▶ Assignment: With the images excluded, set down every line of the listing below exactly.

━━━ Supplied material

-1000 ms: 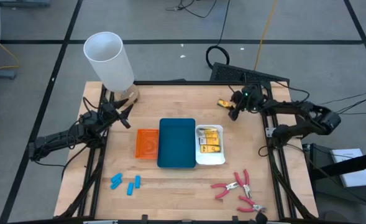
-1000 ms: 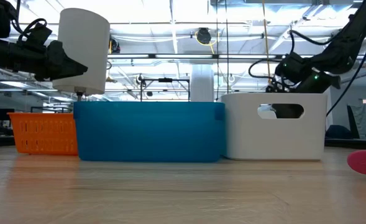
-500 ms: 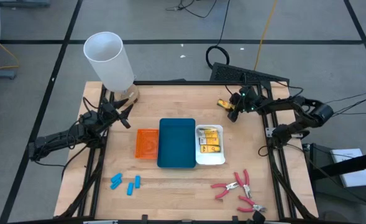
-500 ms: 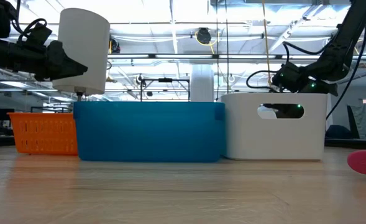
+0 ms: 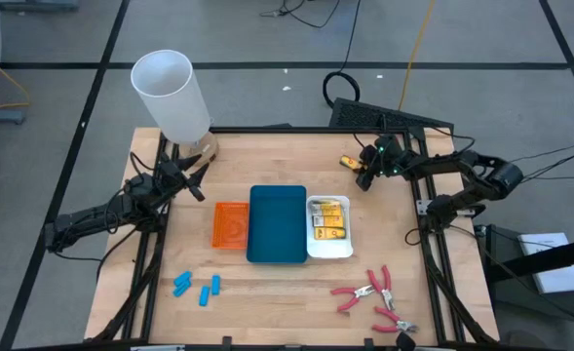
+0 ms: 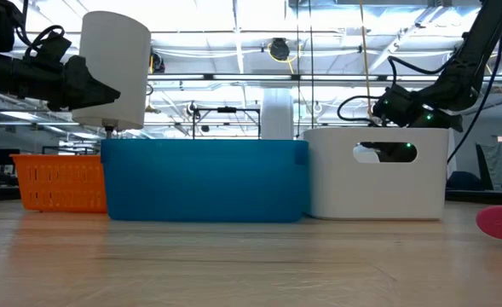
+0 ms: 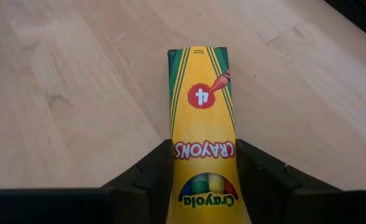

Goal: Pick & Place School Supplies
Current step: Put the yellow crayon box into the white bin

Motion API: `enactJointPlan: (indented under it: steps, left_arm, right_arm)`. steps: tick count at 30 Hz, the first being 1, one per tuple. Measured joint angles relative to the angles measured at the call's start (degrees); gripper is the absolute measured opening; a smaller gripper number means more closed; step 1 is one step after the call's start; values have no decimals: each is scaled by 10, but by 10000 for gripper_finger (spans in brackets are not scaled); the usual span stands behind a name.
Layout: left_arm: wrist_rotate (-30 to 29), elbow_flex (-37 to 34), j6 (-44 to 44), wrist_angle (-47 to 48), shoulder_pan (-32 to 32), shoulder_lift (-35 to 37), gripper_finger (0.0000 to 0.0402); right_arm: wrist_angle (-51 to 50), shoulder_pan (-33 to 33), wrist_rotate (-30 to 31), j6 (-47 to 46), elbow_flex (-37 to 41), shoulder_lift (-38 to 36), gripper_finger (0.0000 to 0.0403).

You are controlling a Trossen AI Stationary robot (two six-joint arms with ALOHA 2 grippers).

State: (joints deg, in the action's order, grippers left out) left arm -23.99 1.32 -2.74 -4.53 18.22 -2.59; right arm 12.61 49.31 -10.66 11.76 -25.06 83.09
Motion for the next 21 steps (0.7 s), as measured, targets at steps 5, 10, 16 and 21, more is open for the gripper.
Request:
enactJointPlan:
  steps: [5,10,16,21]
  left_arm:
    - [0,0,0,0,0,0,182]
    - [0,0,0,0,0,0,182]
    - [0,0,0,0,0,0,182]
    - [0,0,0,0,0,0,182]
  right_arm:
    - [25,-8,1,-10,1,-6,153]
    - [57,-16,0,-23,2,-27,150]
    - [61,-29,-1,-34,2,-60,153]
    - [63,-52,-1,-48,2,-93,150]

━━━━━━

▶ Solution to this problem:
-1000 ms: 
-1000 ms: 
-500 ms: 
-500 ms: 
+0 ms: 
+0 ms: 
+0 ms: 

Goal: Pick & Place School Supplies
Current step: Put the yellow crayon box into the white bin

Motion API: `enactJointPlan: (indented under it: steps, left_arm, right_arm)`. steps: tick count at 30 Hz, the first being 1, one per tuple. Measured joint angles relative to the angles measured at the call's start (degrees); gripper is the absolute measured opening; a smaller gripper number means more closed; step 1 is one step after the call's start; values have no decimals: each is scaled by 10, but by 10000 for gripper_finger (spans in brackets are not scaled); the usual span stands behind a name.
Layout: left_arm: wrist_rotate (-30 to 29), elbow_flex (-37 to 34), j6 (-44 to 44), wrist_angle (-47 to 48), shoulder_pan (-32 to 32), shoulder_lift (-35 to 37), gripper_finger (0.0000 to 0.0402); right_arm: wrist_angle (-51 to 50), shoulder_pan (-33 to 33), wrist_rotate (-30 to 31), j6 (-47 to 46), elbow_flex (-37 to 41), shoulder_lift (-38 to 36), gripper_finger (0.0000 to 0.0403).

You are controlling a Trossen AI Stationary robot (two six-joint arms with ALOHA 2 grippers).

State: (joints deg, in the action's order, grippers left out) left arm -23.99 1.32 -2.74 -4.53 18.22 -2.59; right arm 12.61 49.31 -10.66 11.76 -25.06 83.09
Motion for the next 21 steps (0.7 s), as measured, targets at steps 5, 10, 16 and 21, more is open for the gripper.
Request:
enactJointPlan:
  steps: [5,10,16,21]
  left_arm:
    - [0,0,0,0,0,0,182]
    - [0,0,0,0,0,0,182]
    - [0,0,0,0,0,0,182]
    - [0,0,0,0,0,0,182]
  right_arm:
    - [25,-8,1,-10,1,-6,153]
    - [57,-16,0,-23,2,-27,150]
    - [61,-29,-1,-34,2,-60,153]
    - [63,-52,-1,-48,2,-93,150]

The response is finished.